> _Task instructions_
Entries must be copied exactly, with nothing left out.

(Provided information Opens)

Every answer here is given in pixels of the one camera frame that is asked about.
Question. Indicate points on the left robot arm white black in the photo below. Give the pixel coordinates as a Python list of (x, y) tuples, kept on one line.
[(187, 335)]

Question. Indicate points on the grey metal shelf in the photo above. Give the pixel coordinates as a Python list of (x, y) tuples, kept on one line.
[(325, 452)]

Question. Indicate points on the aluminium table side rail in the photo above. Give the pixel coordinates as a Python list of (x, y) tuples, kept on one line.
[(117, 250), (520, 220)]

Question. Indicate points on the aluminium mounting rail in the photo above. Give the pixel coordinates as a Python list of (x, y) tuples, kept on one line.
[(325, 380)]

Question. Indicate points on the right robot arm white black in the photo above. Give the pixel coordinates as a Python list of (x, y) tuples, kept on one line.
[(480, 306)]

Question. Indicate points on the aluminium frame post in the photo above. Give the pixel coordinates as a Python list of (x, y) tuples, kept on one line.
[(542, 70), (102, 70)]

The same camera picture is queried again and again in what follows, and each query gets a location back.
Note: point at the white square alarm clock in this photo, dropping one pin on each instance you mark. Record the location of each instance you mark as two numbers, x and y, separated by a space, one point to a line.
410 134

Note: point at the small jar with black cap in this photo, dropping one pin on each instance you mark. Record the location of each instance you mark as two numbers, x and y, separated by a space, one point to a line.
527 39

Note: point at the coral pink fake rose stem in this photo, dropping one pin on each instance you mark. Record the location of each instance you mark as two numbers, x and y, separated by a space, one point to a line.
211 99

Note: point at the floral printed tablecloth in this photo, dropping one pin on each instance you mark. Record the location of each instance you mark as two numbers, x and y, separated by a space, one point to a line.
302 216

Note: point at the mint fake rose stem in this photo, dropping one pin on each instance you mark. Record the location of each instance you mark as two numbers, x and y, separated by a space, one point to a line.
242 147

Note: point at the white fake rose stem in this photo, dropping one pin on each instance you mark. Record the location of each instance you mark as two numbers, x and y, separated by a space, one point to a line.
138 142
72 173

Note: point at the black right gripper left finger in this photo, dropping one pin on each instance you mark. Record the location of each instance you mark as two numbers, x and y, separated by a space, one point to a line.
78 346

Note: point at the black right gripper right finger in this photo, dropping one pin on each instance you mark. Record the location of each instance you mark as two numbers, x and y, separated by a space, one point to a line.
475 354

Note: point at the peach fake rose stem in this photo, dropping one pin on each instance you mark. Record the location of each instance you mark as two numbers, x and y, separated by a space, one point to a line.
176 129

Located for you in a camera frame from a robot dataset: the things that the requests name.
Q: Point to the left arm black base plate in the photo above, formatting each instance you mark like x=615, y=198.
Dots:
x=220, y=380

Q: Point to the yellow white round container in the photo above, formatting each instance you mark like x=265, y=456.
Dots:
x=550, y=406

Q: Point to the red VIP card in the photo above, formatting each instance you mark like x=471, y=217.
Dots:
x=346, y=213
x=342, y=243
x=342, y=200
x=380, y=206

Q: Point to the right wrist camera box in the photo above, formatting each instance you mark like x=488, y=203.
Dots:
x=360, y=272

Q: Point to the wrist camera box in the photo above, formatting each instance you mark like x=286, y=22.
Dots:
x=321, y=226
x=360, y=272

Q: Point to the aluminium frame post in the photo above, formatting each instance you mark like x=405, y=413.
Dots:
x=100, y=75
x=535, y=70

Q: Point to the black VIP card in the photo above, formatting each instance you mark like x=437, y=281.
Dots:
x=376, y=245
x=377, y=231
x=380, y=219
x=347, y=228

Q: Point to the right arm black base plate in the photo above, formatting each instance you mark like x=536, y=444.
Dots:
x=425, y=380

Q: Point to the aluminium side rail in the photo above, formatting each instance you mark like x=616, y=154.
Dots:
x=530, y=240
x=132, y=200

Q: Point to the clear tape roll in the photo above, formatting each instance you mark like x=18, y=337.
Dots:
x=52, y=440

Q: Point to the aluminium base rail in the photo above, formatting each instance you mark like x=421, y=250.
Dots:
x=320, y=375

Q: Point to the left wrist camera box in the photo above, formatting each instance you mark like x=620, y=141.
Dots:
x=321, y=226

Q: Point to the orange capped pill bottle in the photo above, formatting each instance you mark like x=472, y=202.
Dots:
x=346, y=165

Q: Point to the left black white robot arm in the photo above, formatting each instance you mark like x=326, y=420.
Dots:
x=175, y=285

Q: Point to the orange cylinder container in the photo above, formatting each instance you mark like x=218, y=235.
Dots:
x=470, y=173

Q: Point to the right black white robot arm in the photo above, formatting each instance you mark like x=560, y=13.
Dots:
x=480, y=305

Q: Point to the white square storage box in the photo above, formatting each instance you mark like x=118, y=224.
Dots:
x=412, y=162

(Provided information Closes)

> _Completed exercise_
Every answer here is given in pixels of the one camera frame that is asked about.
Question. Indicate points on the left robot arm white black in the photo below. Give the pixel coordinates as a Python list of (x, y) tuples, kept on one line.
[(187, 335)]

Question. Indicate points on the grey metal shelf in the photo above. Give the pixel coordinates as a Python list of (x, y) tuples, kept on one line.
[(325, 452)]

Question. Indicate points on the aluminium table side rail in the photo above. Give the pixel coordinates as a Python list of (x, y) tuples, kept on one line.
[(117, 250), (520, 220)]

Question. Indicate points on the aluminium mounting rail in the photo above. Give the pixel coordinates as a Python list of (x, y) tuples, kept on one line.
[(325, 380)]

Question. Indicate points on the right robot arm white black in the photo above. Give the pixel coordinates as a Python list of (x, y) tuples, kept on one line.
[(480, 306)]

Question. Indicate points on the aluminium frame post in the photo above. Give the pixel coordinates as a Python list of (x, y) tuples, kept on one line.
[(542, 70), (102, 70)]

The same camera picture is queried again and again in what follows, and each query gets a location back.
Note: point at the white square alarm clock in this photo, dropping one pin on each instance you mark. Record the location of each instance you mark as two numbers, x and y, separated by a space, one point to a line.
410 134

Note: point at the small jar with black cap in this photo, dropping one pin on each instance you mark. Record the location of each instance you mark as two numbers, x and y, separated by a space, one point to a line.
527 39

Note: point at the coral pink fake rose stem in this photo, dropping one pin on each instance you mark. Record the location of each instance you mark as two numbers, x and y, separated by a space, one point to a line.
211 99

Note: point at the floral printed tablecloth in this photo, dropping one pin on each instance you mark. Record the location of each instance you mark as two numbers, x and y, separated by a space, one point to a line.
302 216

Note: point at the mint fake rose stem in this photo, dropping one pin on each instance you mark. Record the location of each instance you mark as two numbers, x and y, separated by a space, one point to a line.
242 147

Note: point at the white fake rose stem in this photo, dropping one pin on each instance you mark. Record the location of each instance you mark as two numbers, x and y, separated by a space, one point to a line.
138 142
72 173

Note: point at the black right gripper left finger in this photo, dropping one pin on each instance you mark. Record the location of each instance you mark as two numbers, x and y, separated by a space, one point to a line.
78 346

Note: point at the black right gripper right finger in this photo, dropping one pin on each instance you mark. Record the location of each instance you mark as two numbers, x and y, separated by a space, one point to a line.
475 354

Note: point at the peach fake rose stem in this photo, dropping one pin on each instance you mark. Record the location of each instance you mark as two numbers, x and y, separated by a space, one point to a line.
176 129

Located for you in a camera frame from a robot dataset: the things that the requests name.
Q: Point to the left arm black base plate in the photo above, formatting each instance you mark like x=615, y=198.
Dots:
x=220, y=380

Q: Point to the yellow white round container in the photo above, formatting each instance you mark like x=265, y=456.
Dots:
x=550, y=406

Q: Point to the red VIP card in the photo above, formatting each instance you mark like x=471, y=217.
Dots:
x=346, y=213
x=342, y=243
x=342, y=200
x=380, y=206

Q: Point to the right wrist camera box in the photo above, formatting each instance you mark like x=488, y=203.
Dots:
x=360, y=272

Q: Point to the wrist camera box in the photo above, formatting each instance you mark like x=286, y=22.
Dots:
x=321, y=226
x=360, y=272

Q: Point to the aluminium frame post in the photo above, formatting each instance you mark like x=405, y=413.
Dots:
x=100, y=75
x=535, y=70

Q: Point to the black VIP card in the photo above, formatting each instance you mark like x=437, y=281.
Dots:
x=376, y=245
x=377, y=231
x=380, y=219
x=347, y=228

Q: Point to the right arm black base plate in the photo above, formatting each instance you mark like x=536, y=444.
Dots:
x=425, y=380

Q: Point to the aluminium side rail in the photo above, formatting each instance you mark like x=616, y=154.
Dots:
x=530, y=240
x=132, y=200

Q: Point to the clear tape roll in the photo above, formatting each instance you mark like x=18, y=337.
Dots:
x=52, y=440

Q: Point to the aluminium base rail in the photo above, formatting each instance you mark like x=421, y=250.
Dots:
x=320, y=375

Q: Point to the left wrist camera box in the photo above, formatting each instance you mark like x=620, y=141.
Dots:
x=321, y=226

Q: Point to the orange capped pill bottle in the photo above, formatting each instance you mark like x=472, y=202.
Dots:
x=346, y=165

Q: Point to the left black white robot arm in the photo above, formatting each instance you mark like x=326, y=420.
Dots:
x=175, y=285

Q: Point to the orange cylinder container in the photo above, formatting each instance you mark like x=218, y=235.
Dots:
x=470, y=173

Q: Point to the right black white robot arm in the photo above, formatting each instance you mark like x=560, y=13.
Dots:
x=480, y=305

Q: Point to the white square storage box in the photo above, formatting each instance you mark like x=118, y=224.
Dots:
x=412, y=162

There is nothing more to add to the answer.